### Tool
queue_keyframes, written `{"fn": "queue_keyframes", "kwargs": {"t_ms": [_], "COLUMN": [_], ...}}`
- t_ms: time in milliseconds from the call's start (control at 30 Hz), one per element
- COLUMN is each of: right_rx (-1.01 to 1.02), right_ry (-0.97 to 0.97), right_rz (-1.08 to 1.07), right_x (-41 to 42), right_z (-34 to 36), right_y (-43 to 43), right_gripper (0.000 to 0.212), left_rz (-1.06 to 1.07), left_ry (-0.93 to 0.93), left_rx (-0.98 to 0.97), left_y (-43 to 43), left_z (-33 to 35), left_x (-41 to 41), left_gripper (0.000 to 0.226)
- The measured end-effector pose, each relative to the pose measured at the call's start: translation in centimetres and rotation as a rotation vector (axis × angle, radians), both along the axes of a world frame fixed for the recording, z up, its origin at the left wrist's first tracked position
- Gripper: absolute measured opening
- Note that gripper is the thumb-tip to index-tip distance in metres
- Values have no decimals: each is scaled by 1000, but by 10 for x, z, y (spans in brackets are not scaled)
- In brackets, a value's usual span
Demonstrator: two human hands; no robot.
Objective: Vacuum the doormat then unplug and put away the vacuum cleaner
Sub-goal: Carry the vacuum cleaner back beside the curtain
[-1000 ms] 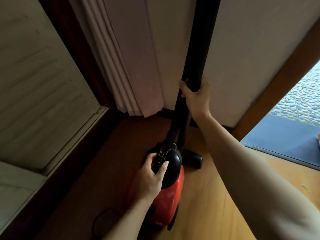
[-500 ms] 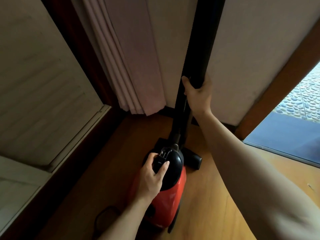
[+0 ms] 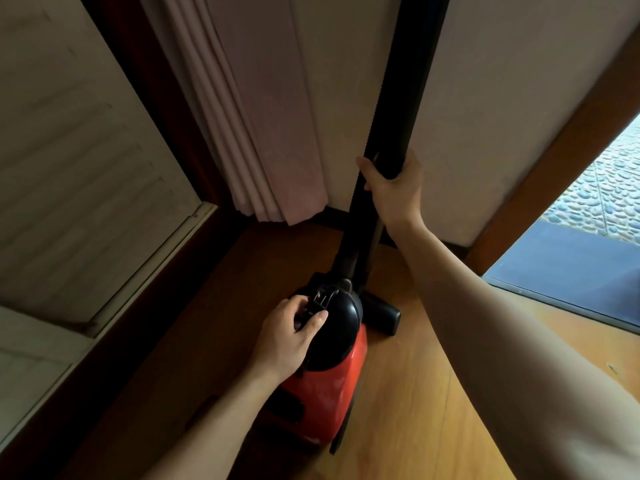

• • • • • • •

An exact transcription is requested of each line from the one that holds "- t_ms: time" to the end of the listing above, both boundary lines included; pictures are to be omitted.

- t_ms: time in milliseconds from the call's start (control at 30 Hz), one per element
- COLUMN is each of: right_rx (-1.01 to 1.02), right_ry (-0.97 to 0.97), right_rz (-1.08 to 1.07), right_x (-41 to 42), right_z (-34 to 36), right_y (-43 to 43), right_gripper (0.000 to 0.212), left_rz (-1.06 to 1.07), left_ry (-0.93 to 0.93), left_rx (-0.98 to 0.97), left_y (-43 to 43), left_z (-33 to 35), left_x (-41 to 41), left_gripper (0.000 to 0.226)
- The measured end-effector pose, each relative to the pose measured at the call's start: translation in centimetres and rotation as a rotation vector (axis × angle, radians), both along the axes of a world frame fixed for the recording, z up, its origin at the left wrist's first tracked position
- Gripper: absolute measured opening
- Note that gripper is the thumb-tip to index-tip distance in metres
- Values have no decimals: each is scaled by 1000, but by 10 for x, z, y (spans in brackets are not scaled)
- In brackets, a value's usual span
Demonstrator: two human hands; no robot.
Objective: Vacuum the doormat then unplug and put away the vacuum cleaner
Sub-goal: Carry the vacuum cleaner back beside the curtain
[-1000 ms] 
[-500 ms] 
[+0 ms] 

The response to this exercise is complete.